Nicht mal das Baby hat Spaß. Doofe Totenwache
Doch eigentlich scheint sich „Sieben verdammt lange Tage“ zu Beginn nur auf
Judd zu konzentrieren und begleitet ihn mit eher müdem Witz durch seine Phase
der Leere. Sobald es aber dann zur Totenwache kommt, verknüpft der Film die
anderen Altman-Kinder mit der Narration. Bereits dann knirscht es gewaltig bei „Sieben
verdammt lange Tage“. Dass dazu dann noch ein Haufen anderer Figuren kommt, die
in zig verschiedenen Verbindungen zur Familie stehen, tut dem Film ebenfalls
nicht gut. Nicht unbedingt wegen der puren Masse, sondern weil sie inessentiell
für die Geschichte bleiben. Ihre Charakteristik ist weder marginal genug, um
sie als reine Randnotizen abstempeln zu können, noch umfang- und facettenreich,
um sie als ebenbürtige Probanden anzusehen. Autor Jonathan Tropper, der seinen
eigenen Roman zum Drehbuch adaptierte, gelingt es nicht sich von Figuren des
Romans zu trennen, die in der Belletristik wahrscheinlich einen
funktionierenden Platz, bzw Bereich, in der Geschichte haben, im eingeschränkten
Medium Film allerdings ungefähr so ergiebig und nützlich sind, wie Zungenküsse
in der Quarantänezone. Dass Regisseur Levy das Ganze dazu noch weder spritzig,
noch in irgendeiner Art und Weise originär einfängt, macht das Trauerspiel,
welches „Sieben verdammt lange Tage“ letztlich ist, dann vollends komplett.

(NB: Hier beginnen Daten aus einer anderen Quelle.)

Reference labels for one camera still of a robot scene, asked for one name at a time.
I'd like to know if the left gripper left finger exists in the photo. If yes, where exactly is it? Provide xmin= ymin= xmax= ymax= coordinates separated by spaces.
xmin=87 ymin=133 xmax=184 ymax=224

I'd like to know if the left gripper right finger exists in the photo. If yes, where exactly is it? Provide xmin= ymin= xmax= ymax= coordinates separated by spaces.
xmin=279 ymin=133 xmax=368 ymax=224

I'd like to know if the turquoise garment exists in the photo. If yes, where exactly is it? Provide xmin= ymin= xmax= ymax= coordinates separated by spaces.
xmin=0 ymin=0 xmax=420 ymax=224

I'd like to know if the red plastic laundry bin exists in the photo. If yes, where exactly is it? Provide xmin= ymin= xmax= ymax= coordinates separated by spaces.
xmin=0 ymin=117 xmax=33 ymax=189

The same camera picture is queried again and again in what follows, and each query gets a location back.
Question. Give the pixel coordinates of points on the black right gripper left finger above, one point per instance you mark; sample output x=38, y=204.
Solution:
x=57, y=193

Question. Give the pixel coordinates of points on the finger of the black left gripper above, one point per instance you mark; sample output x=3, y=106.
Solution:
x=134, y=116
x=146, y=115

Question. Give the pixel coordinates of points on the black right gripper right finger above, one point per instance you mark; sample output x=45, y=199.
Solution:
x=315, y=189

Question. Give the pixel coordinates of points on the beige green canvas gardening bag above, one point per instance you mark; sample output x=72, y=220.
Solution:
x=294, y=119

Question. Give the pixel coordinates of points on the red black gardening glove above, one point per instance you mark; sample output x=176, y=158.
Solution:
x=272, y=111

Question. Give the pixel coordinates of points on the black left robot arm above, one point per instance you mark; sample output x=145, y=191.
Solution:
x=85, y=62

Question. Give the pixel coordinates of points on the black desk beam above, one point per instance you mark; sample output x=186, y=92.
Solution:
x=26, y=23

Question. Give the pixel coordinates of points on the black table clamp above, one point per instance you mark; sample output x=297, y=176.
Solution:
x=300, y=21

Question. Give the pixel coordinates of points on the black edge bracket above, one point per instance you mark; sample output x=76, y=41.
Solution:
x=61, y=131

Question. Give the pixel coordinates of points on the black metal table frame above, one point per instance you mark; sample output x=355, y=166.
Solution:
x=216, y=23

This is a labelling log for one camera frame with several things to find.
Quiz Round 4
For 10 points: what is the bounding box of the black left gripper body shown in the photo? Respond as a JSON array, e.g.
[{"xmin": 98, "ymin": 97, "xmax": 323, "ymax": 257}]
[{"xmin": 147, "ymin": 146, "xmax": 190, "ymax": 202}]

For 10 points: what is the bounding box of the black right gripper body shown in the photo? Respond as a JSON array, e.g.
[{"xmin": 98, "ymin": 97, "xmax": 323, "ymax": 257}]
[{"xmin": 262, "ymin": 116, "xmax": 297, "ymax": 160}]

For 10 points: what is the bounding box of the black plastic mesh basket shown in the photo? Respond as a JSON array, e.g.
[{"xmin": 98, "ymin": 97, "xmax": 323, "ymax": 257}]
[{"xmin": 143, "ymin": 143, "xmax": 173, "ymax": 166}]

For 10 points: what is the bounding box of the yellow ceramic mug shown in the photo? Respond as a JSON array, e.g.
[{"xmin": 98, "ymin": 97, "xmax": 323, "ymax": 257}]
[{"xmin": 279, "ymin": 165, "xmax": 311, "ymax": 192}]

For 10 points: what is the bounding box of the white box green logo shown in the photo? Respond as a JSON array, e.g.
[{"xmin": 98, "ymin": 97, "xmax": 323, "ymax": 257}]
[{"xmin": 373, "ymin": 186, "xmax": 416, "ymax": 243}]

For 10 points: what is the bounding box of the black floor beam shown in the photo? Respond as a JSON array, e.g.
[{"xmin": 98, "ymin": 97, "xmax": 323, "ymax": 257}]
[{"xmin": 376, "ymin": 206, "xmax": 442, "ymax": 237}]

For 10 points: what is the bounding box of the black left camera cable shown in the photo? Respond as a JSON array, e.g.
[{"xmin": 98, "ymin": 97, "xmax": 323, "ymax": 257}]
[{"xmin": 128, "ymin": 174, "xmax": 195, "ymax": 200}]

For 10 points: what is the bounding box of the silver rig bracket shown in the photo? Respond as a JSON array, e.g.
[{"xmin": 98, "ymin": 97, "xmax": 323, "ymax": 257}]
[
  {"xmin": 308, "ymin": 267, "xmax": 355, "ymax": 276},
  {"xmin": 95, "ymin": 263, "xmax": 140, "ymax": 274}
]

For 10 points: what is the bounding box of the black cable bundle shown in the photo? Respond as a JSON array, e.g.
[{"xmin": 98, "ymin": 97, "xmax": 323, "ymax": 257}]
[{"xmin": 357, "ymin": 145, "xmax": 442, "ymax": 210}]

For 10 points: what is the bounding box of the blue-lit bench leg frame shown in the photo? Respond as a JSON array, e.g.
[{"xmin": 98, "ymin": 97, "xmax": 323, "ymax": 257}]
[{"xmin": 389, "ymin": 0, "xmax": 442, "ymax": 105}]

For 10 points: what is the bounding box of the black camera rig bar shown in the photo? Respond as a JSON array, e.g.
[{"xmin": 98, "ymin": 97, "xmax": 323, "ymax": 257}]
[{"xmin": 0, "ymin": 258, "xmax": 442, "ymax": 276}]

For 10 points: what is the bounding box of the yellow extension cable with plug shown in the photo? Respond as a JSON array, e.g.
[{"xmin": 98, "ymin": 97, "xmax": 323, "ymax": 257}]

Die süße Nachbarin, Judds einzige Hoffnung
Shawn Levy erliegt darüber hinaus dem Trugschluss, dass jede dramatischen
Spitze am besten ein Witz folgen sollte. Doch der Humor von „Sieben verdammt
lange Tage“ ist zu anti-klimatisch und unauffällig, zu brav und einbremsend
gegenüber der Dramaturgie, die am ehesten als seichte Hausmannskost beschrieben
werden kann. Vielleicht liegt es auch gerade deswegen daran, dass die
Darsteller meist immer etwas unterfordert wirken. Dabei ist die Besetzung auf
dem Papier wirklich großartig und bietet Schauspielern wie der „Star Wars:
Episode VII“-Mime Adam Driver (bekannt aus der großartigen Serie „Girls“) und
Corey Stoll („House of Cards“) die Möglichkeit auch auf der großen Leinwand
einmal ihre darstellerische Präsent unter Beweis zu stellen. Dass Jane Fonda
außerdem sich endlich mal wieder die Ehre einer Kinorolle gibt, es natürlich
auch ganz wunderbar, obwohl ihre Rolle diejenige ist, die am meisten an einen
pseudo-komödiantischen Kontext gebunden ist (ein hoch auf die Plastikbrüste,
sowie deren ständiger Präsenz). Es ist schon fast erstaunlich sowie wohltuend, aber es liegt
nicht an den Darstellern, dass „Sieben verdammt lange Tage“ nicht funktionieren
will, sondern wirklich am Drehbuch sowie Levys staubiger Regie. "Life is complicated", so lautet die wenig überraschende Aussage des Films, aber eigentlich wäre "To make a good ensemble-movie is difficult" die bessere Wahl gewesen.
„Sieben verdammt lange Tage“ scheitert nicht daran, dass er unter seinem Eigengewicht
zerbricht, sondern mehr daran, dass er es nicht vermag aus seinen zur Verfügung
stehenden Ressourcen mehr zu machen als säuseliges wie langatmiges
Problembewältigungskino ohne Ehrgeiz, Courage und Esprit. „Im August in Osage
County“ bietet da filmisch wahrlich die weitaus bessere Alternative. Oder
einfach den Roman lesen, der ja angeblich sehr lesenswert sein soll, auch wenn
der Film zum Buch dies nicht ansatzweise vermuten lässt.